Step 2: Scan the city or cuisine page

Each city and cuisine page is a curated grid of restaurants in that category, sorted by rating and review volume. The card for each restaurant gives you the name, the cuisine, a star rating, the price tier, and the address — enough to get a sense of whether it's worth a click. The grid is fast to scan even on a phone.
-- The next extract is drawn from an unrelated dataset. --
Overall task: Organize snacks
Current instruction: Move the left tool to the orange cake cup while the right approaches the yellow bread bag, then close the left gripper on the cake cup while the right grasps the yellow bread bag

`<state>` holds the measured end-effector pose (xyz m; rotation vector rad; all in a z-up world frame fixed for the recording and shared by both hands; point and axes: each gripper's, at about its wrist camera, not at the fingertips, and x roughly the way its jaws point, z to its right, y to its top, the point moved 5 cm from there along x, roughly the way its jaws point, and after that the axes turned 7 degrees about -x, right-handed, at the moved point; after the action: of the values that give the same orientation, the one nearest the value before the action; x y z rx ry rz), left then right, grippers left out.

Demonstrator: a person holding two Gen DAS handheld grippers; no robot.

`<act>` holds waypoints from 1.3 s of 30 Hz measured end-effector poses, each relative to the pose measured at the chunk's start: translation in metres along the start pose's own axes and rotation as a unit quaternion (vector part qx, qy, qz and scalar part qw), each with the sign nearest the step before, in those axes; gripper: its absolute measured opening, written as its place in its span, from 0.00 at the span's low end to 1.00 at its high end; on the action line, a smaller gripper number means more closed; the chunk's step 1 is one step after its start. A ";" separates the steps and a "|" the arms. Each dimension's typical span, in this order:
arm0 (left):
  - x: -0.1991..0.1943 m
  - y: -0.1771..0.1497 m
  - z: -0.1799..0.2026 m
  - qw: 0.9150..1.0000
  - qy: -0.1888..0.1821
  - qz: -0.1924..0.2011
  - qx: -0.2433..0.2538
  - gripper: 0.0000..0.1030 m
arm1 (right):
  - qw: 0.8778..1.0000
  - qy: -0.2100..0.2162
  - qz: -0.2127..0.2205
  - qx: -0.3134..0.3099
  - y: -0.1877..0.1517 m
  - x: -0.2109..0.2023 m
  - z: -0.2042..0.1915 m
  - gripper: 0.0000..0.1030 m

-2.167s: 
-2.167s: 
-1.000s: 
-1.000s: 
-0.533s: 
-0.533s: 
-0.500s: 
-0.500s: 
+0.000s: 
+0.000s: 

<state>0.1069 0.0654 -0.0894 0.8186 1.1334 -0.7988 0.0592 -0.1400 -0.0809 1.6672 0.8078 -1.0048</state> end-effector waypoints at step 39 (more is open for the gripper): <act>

Step 3: Open the restaurant page

The individual restaurant page is where the real value is. You get the menu highlights with prices, the full week of operating hours, the address and phone number, a short written summary of what the restaurant is like, and a handful of recent reviews. Everything you need to make a decision in 30 seconds.

How we decide what's a "fast-casual" restaurant

Fast-casual is a fuzzy category, but our working definition is: counter-ordering or hybrid order-at-the-table service, a check average between roughly $9 and $20 per person, food prepared in five to fifteen minutes, and no expectation of full table service or a 20-percent tip. That includes most of the burger, bowl, taco, sandwich, pizza-by-the-slice and quick-service Asian operators in a typical American city. It excludes pure drive-throughs (covered better by other resources), full-service casual dining, and fine dining.

How often the directory updates

The directory is rebuilt on a rolling basis. Restaurants are added as we expand into new cities and cuisines; existing pages are updated when we receive corrections from readers and operators. If you spot something out of date, please tell us.